— TASK OBJECTIVE —
The whole listing below must be printed again exactly, images excluded.

— RECORDED INFORMATION —
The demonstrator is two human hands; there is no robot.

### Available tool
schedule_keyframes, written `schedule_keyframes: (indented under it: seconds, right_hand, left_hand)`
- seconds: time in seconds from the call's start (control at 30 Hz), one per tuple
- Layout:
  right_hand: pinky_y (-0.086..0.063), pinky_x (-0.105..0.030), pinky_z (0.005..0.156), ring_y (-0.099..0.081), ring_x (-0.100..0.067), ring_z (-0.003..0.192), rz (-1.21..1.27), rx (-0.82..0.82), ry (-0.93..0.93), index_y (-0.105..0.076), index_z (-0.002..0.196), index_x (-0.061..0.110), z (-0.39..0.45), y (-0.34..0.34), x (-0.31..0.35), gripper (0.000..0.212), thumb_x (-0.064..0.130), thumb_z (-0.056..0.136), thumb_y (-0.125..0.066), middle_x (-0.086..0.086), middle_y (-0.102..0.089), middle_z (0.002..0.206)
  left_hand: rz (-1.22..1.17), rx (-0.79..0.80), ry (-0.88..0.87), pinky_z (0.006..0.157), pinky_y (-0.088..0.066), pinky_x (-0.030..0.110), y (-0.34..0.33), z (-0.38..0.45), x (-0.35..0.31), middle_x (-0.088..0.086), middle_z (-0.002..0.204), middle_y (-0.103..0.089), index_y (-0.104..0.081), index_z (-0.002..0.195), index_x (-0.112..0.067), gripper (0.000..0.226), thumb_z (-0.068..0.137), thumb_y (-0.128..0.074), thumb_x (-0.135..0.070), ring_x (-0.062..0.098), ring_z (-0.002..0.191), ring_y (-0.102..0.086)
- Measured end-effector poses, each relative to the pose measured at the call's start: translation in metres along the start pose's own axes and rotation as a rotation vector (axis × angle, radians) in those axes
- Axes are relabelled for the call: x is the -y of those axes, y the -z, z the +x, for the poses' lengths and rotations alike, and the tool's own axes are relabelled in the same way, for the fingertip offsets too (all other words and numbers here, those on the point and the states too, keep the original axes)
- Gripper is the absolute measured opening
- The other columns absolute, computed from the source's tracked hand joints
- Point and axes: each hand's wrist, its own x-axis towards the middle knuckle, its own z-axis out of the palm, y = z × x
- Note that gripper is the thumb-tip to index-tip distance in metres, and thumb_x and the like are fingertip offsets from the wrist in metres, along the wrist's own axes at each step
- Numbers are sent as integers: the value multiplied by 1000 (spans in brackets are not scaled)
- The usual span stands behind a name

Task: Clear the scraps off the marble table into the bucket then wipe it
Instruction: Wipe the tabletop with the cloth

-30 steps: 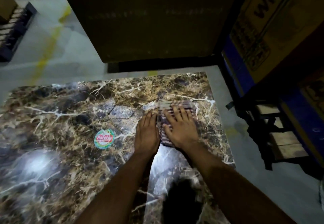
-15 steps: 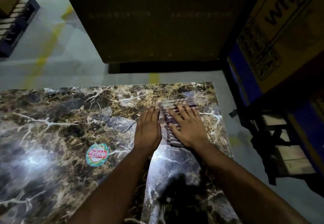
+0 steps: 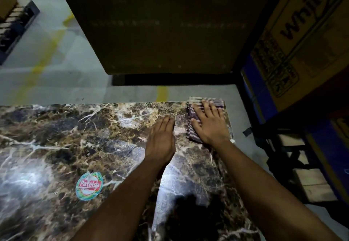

— ANSWER SPACE —
The demonstrator is two human hands; there is no robot.

### Available tool
schedule_keyframes, written `schedule_keyframes: (indented under it: seconds, right_hand, left_hand)`
- seconds: time in seconds from the call's start (control at 30 Hz), one per tuple
- Layout:
  right_hand: pinky_y (-0.086..0.063), pinky_x (-0.105..0.030), pinky_z (0.005..0.156), ring_y (-0.099..0.081), ring_x (-0.100..0.067), ring_z (-0.003..0.192), rz (-1.21..1.27), rx (-0.82..0.82), ry (-0.93..0.93), index_y (-0.105..0.076), index_z (-0.002..0.196), index_x (-0.061..0.110), z (-0.39..0.45), y (-0.34..0.34), x (-0.31..0.35), gripper (0.000..0.212), thumb_x (-0.064..0.130), thumb_z (-0.056..0.136), thumb_y (-0.125..0.066), middle_x (-0.086..0.086), middle_y (-0.102..0.089), middle_z (0.002..0.206)
  left_hand: rz (-1.22..1.17), rx (-0.79..0.80), ry (-0.88..0.87), pinky_z (0.006..0.157), pinky_y (-0.088..0.066), pinky_x (-0.030..0.110), y (-0.34..0.33), z (-0.38..0.45), x (-0.35..0.31), middle_x (-0.088..0.086), middle_z (-0.002..0.204), middle_y (-0.103..0.089), index_y (-0.104..0.081), index_z (-0.002..0.195), index_x (-0.112..0.067), gripper (0.000..0.226), thumb_z (-0.068..0.137), thumb_y (-0.128..0.074), thumb_x (-0.135..0.070), ring_x (-0.062..0.098), ring_z (-0.002..0.191), ring_y (-0.102..0.086)
- Measured end-effector poses, each relative to the pose measured at the call's start: translation in metres along the start pose's own axes and rotation as a rotation vector (axis × angle, radians) in those axes
- Axes are relabelled for the call: x is the -y of those axes, y the -z, z the +x, for the poses' lengths and rotations alike, and the tool's own axes are relabelled in the same way, for the fingertip offsets too (all other words and numbers here, those on the point and the states too, keep the original axes)
- Gripper is the absolute measured opening
- The other columns absolute, computed from the source's tracked hand joints
- Point and axes: each hand's wrist, its own x-axis towards the middle knuckle, its own z-axis out of the palm, y = z × x
- Note that gripper is the thumb-tip to index-tip distance in metres, and thumb_x and the like are fingertip offsets from the wrist in metres, along the wrist's own axes at each step
- Numbers are sent as integers: the value multiplied by 1000 (spans in brackets are not scaled)
- The usual span stands behind a name

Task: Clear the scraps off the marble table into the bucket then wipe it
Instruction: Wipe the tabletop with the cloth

-30 steps: 
-15 steps: 
+0 steps: 

The output returned above is complete.